Directions:
Extract only the first line of the listing and every line after it up to and including the one with "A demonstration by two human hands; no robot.". Omit the pictures.

The data:
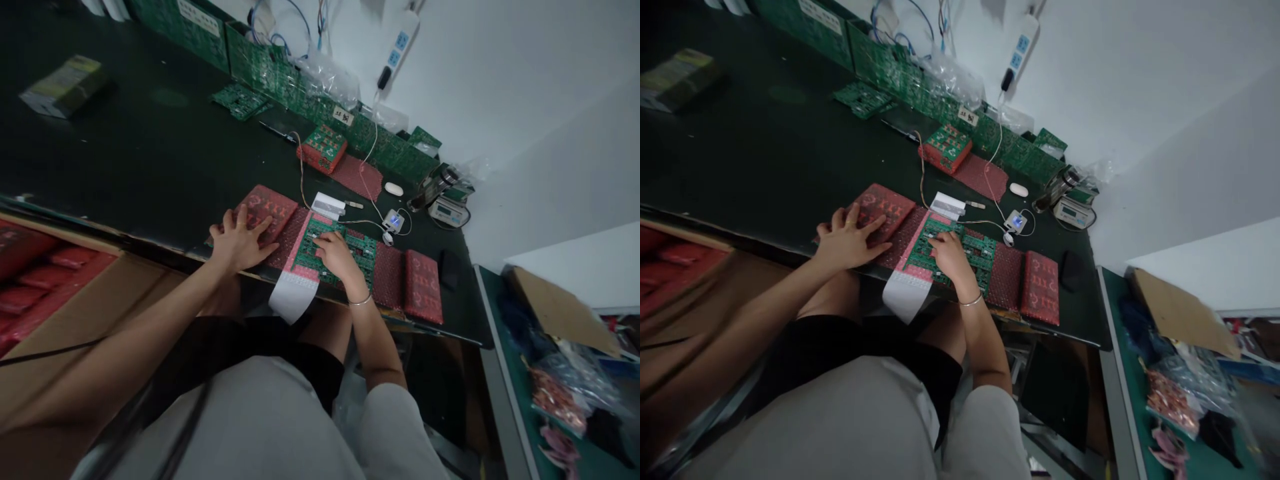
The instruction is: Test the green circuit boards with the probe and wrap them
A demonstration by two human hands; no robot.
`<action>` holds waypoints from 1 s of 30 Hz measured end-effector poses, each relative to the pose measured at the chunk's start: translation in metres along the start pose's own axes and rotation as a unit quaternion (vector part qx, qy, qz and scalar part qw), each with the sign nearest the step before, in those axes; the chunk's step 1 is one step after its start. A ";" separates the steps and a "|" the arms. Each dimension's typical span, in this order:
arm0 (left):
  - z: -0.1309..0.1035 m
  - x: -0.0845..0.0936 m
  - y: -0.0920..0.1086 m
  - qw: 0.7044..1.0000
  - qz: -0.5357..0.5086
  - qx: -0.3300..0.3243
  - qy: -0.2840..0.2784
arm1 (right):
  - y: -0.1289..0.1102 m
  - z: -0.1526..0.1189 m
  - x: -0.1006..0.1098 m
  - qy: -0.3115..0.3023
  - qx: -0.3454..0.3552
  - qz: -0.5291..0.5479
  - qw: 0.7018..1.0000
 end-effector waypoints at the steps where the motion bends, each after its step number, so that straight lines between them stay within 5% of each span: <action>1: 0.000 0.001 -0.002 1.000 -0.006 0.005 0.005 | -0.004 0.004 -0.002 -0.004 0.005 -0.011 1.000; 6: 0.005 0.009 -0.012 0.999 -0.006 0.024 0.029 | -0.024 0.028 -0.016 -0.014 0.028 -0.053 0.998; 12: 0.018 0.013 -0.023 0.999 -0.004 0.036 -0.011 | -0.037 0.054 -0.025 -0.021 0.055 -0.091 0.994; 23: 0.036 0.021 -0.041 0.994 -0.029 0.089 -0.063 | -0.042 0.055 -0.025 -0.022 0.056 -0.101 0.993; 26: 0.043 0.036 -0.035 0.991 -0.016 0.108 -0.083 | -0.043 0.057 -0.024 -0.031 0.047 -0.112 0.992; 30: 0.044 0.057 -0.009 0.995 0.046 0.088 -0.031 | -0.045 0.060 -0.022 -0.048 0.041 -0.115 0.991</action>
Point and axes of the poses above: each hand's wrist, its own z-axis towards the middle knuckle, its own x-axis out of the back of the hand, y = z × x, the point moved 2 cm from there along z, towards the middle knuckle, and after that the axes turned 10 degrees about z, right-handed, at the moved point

Exercise solution:
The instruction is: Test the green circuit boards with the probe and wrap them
A demonstration by two human hands; no robot.

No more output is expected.